» What to do
Compute how many lines in the entries below contain "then", and output nothing but the number.

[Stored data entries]
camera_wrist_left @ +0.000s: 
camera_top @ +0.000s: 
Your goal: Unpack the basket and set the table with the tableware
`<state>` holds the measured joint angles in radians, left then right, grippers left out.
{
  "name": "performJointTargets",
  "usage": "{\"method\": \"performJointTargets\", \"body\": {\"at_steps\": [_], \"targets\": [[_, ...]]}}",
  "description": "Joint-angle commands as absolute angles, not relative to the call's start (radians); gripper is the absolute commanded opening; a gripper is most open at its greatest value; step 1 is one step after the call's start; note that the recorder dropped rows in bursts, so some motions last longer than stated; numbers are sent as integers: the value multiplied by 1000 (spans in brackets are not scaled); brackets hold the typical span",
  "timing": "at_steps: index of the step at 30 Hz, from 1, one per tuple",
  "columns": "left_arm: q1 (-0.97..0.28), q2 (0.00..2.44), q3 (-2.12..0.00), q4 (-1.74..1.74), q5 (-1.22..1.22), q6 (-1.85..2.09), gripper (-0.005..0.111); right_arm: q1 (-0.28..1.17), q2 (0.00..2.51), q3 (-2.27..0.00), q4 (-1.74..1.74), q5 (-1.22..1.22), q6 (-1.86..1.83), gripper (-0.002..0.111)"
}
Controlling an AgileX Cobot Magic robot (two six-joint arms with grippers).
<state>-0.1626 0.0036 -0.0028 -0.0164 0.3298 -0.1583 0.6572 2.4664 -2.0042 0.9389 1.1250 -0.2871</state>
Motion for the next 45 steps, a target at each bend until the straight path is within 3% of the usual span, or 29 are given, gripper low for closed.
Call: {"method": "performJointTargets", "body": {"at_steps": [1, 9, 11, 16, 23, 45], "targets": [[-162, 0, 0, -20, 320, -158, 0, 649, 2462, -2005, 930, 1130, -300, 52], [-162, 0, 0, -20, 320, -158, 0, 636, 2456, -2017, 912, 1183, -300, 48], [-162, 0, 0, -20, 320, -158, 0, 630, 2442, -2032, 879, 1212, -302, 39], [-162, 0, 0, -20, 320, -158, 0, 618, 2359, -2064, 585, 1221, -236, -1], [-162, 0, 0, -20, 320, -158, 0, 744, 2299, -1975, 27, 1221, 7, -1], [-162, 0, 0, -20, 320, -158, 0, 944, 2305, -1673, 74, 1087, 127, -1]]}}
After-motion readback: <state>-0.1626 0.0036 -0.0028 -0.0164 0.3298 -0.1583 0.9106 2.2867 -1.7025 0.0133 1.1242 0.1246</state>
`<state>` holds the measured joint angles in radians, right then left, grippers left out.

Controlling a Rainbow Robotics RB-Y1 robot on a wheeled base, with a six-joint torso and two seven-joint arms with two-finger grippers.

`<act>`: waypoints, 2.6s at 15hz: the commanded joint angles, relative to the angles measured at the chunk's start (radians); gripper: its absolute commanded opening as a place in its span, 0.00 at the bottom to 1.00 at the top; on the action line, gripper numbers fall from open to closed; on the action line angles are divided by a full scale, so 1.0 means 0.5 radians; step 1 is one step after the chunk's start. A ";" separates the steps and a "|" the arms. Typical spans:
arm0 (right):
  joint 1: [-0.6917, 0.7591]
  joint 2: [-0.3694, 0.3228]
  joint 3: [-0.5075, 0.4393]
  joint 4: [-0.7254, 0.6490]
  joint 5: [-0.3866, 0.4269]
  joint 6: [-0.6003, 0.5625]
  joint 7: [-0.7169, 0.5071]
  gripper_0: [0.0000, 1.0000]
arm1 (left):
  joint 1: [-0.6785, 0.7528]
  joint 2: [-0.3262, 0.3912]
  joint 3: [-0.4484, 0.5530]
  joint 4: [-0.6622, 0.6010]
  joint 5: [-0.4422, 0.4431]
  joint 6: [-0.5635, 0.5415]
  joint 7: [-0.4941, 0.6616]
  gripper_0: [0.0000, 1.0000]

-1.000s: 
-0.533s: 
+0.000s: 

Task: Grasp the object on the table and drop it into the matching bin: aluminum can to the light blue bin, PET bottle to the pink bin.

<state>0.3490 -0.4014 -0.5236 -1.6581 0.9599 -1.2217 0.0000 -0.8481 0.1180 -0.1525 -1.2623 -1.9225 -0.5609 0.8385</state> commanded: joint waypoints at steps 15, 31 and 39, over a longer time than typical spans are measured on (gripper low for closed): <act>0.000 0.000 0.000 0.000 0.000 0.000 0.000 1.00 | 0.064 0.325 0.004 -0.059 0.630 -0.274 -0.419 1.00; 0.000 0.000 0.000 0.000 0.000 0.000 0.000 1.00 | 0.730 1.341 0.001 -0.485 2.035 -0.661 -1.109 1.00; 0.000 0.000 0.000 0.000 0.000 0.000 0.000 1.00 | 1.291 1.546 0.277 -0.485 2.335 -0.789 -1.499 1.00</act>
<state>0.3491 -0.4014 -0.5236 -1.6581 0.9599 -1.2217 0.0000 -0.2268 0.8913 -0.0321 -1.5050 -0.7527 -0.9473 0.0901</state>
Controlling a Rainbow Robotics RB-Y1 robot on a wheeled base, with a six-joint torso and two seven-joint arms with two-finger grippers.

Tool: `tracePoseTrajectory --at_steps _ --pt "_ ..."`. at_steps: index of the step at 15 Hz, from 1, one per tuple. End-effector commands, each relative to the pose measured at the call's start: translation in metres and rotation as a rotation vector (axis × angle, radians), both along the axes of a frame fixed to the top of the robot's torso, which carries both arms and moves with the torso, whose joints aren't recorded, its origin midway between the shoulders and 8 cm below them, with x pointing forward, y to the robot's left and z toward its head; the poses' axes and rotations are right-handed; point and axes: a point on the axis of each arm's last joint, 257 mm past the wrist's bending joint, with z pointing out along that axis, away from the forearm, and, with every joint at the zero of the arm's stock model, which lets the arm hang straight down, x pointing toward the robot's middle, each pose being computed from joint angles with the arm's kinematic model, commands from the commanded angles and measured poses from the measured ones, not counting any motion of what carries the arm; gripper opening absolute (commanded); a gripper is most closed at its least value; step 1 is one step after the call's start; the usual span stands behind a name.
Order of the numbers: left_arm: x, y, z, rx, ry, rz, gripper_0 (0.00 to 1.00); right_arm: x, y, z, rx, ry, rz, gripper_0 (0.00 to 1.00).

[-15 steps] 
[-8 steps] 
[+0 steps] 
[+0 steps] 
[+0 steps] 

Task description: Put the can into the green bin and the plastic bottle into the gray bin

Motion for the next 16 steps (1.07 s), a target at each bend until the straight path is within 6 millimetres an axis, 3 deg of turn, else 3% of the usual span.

» Solution below
2